* **THE TASK**:
Reproduce the whole listing exactly and let no picture into the copy.
==== INPUT DATA
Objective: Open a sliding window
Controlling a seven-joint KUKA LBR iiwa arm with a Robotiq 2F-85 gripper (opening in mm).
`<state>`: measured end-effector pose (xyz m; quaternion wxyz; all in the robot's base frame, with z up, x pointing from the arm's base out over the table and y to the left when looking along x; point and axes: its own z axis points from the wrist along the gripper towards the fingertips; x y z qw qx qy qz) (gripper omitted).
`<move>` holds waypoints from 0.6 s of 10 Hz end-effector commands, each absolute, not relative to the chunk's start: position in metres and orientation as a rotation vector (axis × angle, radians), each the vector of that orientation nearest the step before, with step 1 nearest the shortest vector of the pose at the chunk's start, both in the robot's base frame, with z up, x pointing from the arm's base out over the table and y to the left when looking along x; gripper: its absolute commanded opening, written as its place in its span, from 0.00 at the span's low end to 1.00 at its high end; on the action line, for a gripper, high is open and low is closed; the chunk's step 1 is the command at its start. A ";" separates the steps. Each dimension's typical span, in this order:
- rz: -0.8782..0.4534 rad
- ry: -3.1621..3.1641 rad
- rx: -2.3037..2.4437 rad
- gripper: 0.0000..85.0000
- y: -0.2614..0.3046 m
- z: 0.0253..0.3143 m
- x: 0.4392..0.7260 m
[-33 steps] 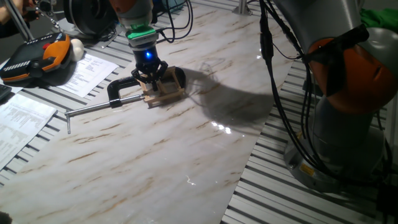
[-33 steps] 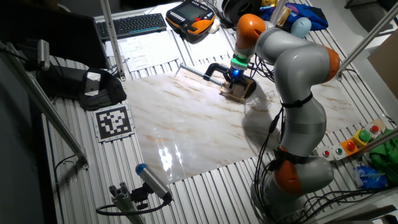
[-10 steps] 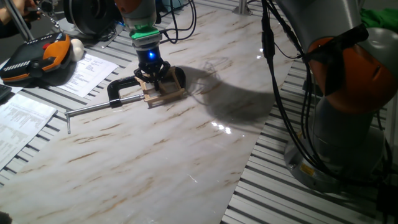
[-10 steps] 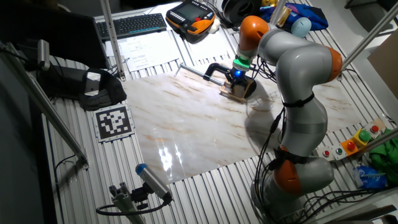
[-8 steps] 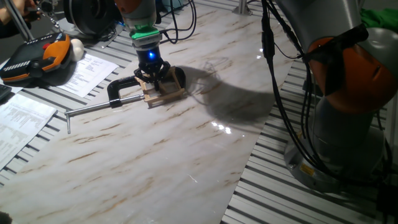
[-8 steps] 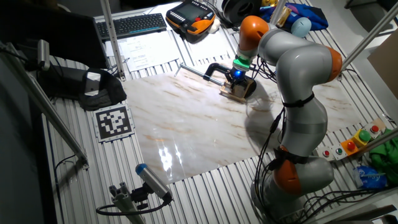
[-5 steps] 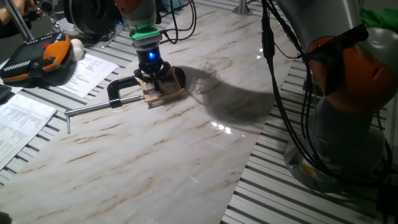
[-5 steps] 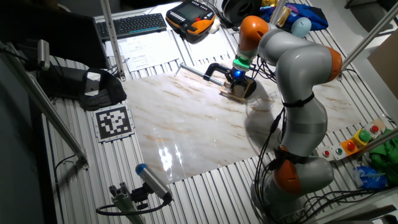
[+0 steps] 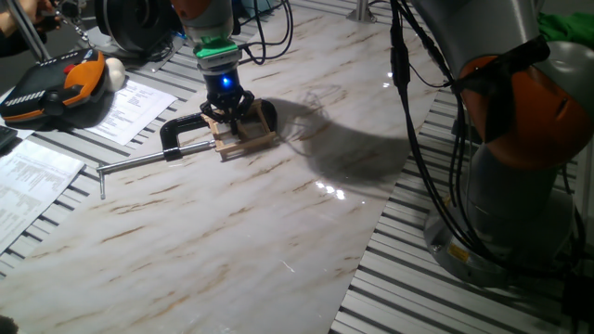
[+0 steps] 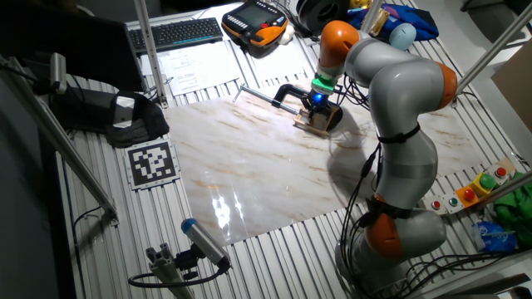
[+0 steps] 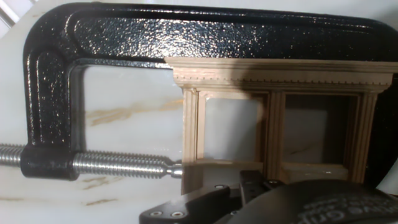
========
* **ANSWER TO THIS TASK**:
Objective: Open a sliding window
Controlling a seven-joint KUKA LBR iiwa arm with a Robotiq 2F-85 gripper (opening in mm).
`<state>`: measured end-effector pose (xyz m; quaternion wxyz; all in the robot's base frame, with z up, x pointing from the arm's base out over the table and y to the left when looking along x; point and axes: its own z axis points from the wrist along the gripper towards the fingertips; x y z qw qx qy qz) (gripper omitted).
`<move>` holds waypoints from 0.6 s of 10 Hz end-effector commands, each absolute, not relative to the chunk's start: position in metres and orientation as a rotation vector (axis × angle, radians), each the vector of that orientation nearest the step before, with step 1 nearest the shortest vector of the pose at the chunk's start, both in the robot's base frame, with z up, x pointing from the arm's base out over the table and y to the left when looking along x; gripper: its absolute commanded opening, written as its place in its span, from 0.00 at the span's low end to 1.00 at its high end; on the action line, for a gripper, high is open and low is closed; the chunk's step 1 is the command at its start. A ";" separates the steps. Each dimension's typical span, in this order:
- rz: -0.8782..0.4534 rad
- ry: -3.1621..3.1641 rad
- rx: -2.3037..2.4437 rad
- gripper: 0.0000..85.0000
- y: -0.2614..0.3046 m
- z: 0.0253..0.3143 m
- x: 0.4392..0.7260 m
[-33 steps] 
[-33 steps] 
[-10 steps] 
[-10 steps] 
[-8 steps] 
[-8 steps] 
[-5 steps] 
[-5 steps] 
[+0 steps] 
[+0 steps] 
[+0 steps] 

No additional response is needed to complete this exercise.